De voorzieningenrechter:
- verbindt bij wijze van voorlopige voorziening het navolgende voorschrift aan de evenementenvergunning van 29 juli 2013: gedurende het gehele evenement mag de geluidbelasting (LAeq) door versterkte muziek op de gevel van de woning Dijkstraat 2 de 80 dB(A) of 95 dB (C) niet overschrijden;
- wijst het verzoek om voorlopige voorziening voor het overige af;
- veroordeelt verweerder in de proceskosten tot een bedrag van € 944,-
- draagt verweerder op het betaalde griffierecht van € 160,- aan verzoekster te vergoeden.
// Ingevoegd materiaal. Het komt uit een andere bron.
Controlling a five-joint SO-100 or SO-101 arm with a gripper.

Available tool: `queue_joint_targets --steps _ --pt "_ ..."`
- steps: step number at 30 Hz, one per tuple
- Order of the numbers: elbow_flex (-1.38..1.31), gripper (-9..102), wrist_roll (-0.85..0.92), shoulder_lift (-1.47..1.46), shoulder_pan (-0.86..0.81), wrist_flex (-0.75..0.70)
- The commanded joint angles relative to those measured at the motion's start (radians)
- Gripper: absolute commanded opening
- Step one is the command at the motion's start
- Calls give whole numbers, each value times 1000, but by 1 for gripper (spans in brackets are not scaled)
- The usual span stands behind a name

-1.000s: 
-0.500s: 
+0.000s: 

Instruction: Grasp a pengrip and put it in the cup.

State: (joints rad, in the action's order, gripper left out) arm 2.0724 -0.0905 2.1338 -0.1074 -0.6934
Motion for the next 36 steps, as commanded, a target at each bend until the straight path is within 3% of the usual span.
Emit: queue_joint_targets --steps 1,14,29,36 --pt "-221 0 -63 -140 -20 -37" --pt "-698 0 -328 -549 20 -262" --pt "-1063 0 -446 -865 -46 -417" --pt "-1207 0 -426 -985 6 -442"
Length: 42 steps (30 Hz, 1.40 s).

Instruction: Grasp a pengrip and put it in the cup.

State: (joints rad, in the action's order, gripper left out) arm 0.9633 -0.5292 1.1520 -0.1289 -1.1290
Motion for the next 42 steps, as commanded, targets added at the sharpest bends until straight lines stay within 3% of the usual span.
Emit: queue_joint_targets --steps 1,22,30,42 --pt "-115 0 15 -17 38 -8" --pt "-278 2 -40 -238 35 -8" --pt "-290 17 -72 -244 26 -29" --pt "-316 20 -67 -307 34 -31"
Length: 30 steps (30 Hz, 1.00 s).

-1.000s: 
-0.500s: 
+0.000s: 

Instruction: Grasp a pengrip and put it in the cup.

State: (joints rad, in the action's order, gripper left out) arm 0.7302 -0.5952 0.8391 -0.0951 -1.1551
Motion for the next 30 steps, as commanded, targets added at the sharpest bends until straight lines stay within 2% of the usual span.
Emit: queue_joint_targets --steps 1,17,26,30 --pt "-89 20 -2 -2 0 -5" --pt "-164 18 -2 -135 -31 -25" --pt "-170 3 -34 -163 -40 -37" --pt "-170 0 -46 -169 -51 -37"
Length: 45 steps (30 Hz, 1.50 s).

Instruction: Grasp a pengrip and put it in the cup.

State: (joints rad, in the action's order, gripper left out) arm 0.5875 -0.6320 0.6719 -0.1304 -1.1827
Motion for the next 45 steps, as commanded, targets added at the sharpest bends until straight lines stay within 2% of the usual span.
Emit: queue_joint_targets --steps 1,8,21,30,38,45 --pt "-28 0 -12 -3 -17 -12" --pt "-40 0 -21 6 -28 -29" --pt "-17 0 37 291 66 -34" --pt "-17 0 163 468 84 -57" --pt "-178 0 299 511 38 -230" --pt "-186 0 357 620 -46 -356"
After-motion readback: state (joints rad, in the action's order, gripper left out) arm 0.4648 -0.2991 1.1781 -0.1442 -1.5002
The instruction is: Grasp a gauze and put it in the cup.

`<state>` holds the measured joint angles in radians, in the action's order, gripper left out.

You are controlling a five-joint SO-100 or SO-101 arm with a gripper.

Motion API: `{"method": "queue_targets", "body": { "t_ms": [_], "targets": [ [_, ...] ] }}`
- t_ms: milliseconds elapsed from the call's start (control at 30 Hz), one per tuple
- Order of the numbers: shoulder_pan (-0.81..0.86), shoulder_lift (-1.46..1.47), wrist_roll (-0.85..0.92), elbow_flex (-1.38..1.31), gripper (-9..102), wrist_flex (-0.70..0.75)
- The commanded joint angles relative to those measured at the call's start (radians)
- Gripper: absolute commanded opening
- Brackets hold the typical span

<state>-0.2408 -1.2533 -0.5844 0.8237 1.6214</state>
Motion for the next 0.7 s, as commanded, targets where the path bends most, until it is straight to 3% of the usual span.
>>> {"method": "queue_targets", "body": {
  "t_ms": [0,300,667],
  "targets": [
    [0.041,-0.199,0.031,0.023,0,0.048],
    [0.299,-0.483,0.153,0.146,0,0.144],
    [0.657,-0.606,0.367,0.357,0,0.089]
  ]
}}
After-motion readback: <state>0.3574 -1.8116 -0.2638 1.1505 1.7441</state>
Deze uitspraak is gedaan door mr. G.W.B. Heijmans, voorzieningenrechter, in aanwezigheid van mr. M.G.J. Litjens, griffier. De beslissing is in het openbaar uitgesproken op 10 september 2013.
griffier voorzieningenrechter
Afschrift verzonden aan partijen op:

Rechtsmiddel

Tegen deze uitspraak staat geen rechtsmiddel open.